>>>
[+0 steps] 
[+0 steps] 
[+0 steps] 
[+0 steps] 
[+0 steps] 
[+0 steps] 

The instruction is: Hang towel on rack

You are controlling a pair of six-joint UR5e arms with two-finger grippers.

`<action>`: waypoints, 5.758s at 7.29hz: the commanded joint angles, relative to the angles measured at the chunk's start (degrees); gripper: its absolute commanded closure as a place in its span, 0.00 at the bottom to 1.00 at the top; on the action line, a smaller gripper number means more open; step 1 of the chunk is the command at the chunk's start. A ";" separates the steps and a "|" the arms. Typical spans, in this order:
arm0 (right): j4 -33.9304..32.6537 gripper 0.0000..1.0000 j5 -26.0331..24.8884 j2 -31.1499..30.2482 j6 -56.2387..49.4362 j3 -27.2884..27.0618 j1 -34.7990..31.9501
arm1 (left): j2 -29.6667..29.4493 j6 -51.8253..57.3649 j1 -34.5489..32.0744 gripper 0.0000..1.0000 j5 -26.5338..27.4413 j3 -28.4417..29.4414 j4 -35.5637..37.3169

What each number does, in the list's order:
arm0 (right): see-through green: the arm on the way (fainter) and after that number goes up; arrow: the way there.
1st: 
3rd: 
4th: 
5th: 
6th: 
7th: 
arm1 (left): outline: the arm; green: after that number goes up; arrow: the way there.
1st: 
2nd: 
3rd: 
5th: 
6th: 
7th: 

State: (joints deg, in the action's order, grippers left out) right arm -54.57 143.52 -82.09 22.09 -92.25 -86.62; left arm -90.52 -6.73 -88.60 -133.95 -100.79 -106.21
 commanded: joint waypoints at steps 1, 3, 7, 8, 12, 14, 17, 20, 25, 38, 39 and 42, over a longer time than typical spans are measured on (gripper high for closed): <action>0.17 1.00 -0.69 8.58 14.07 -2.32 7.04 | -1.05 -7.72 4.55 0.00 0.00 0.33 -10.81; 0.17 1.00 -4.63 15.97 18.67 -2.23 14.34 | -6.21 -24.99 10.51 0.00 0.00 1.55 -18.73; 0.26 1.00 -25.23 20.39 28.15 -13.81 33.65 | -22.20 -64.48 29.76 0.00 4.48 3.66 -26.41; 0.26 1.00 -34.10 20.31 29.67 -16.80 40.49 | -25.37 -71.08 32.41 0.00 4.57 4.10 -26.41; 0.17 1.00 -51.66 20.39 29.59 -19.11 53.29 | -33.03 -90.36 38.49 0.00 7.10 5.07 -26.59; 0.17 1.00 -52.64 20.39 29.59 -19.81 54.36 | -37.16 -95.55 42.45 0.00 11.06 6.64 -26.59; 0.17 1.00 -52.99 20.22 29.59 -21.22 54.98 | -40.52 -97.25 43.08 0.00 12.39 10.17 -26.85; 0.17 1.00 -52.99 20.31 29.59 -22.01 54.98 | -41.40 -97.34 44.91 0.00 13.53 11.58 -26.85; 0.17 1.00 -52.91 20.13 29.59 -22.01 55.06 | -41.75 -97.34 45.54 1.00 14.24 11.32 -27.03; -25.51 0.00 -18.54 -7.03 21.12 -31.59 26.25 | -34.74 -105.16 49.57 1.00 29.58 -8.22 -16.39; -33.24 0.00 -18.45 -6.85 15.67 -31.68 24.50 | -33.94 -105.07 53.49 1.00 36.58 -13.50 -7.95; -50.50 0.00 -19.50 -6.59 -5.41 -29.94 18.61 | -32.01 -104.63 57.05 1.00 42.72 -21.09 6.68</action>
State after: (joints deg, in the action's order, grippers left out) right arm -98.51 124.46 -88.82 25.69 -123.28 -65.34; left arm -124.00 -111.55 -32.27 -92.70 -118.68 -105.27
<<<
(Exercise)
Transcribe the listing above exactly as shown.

(Reply to the exercise)
[+0 steps] 
[+0 steps] 
[+0 steps] 
[+0 steps] 
[+0 steps] 
[+0 steps] 

The instruction is: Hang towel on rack

You are controlling a pair of six-joint UR5e arms with two-finger grippers.

`<action>`: waypoints, 5.758s at 7.29hz: the commanded joint angles, relative to the angles measured at the chunk's start (degrees); gripper: its absolute commanded closure as a place in its span, 0.00 at the bottom to 1.00 at the top; on the action line, a smaller gripper number means more open; step 1 of the chunk is the command at the chunk's start. A ";" separates the steps and a "|" the arms. Typical spans, in this order:
arm0 (right): j4 -33.9304..32.6537 gripper 0.0000..1.0000 j5 -26.0331..24.8884 j2 -31.1499..30.2482 j6 -56.2387..49.4362 j3 -27.2884..27.0618 j1 -34.7990..31.9501
arm1 (left): j2 -29.6667..29.4493 j6 -51.8253..57.3649 j1 -34.5489..32.0744 gripper 0.0000..1.0000 j5 -26.5338..27.4413 j3 -28.4417..29.4414 j4 -35.5637..37.3169

What each number does, in the list's order:
arm0 (right): see-through green: the arm on the way (fainter) and after that number goes up; arrow: the way there.
1st: 
3rd: 
4th: 
5th: 
6th: 
7th: 
arm1 (left): outline: the arm; green: after that number goes up; arrow: the way there.
1st: 
2nd: 
3rd: 
5th: 
6th: 
7th: 

State: (joints deg, in the action's order, grippers left out) right arm -54.57 143.52 -82.09 22.09 -92.25 -86.62; left arm -90.52 -6.73 -88.60 -133.95 -100.79 -106.21
 commanded: joint waypoints at steps 1, 3, 7, 8, 12, 14, 17, 20, 25, 38, 39 and 42, over a longer time than typical spans are measured on (gripper high for closed): <action>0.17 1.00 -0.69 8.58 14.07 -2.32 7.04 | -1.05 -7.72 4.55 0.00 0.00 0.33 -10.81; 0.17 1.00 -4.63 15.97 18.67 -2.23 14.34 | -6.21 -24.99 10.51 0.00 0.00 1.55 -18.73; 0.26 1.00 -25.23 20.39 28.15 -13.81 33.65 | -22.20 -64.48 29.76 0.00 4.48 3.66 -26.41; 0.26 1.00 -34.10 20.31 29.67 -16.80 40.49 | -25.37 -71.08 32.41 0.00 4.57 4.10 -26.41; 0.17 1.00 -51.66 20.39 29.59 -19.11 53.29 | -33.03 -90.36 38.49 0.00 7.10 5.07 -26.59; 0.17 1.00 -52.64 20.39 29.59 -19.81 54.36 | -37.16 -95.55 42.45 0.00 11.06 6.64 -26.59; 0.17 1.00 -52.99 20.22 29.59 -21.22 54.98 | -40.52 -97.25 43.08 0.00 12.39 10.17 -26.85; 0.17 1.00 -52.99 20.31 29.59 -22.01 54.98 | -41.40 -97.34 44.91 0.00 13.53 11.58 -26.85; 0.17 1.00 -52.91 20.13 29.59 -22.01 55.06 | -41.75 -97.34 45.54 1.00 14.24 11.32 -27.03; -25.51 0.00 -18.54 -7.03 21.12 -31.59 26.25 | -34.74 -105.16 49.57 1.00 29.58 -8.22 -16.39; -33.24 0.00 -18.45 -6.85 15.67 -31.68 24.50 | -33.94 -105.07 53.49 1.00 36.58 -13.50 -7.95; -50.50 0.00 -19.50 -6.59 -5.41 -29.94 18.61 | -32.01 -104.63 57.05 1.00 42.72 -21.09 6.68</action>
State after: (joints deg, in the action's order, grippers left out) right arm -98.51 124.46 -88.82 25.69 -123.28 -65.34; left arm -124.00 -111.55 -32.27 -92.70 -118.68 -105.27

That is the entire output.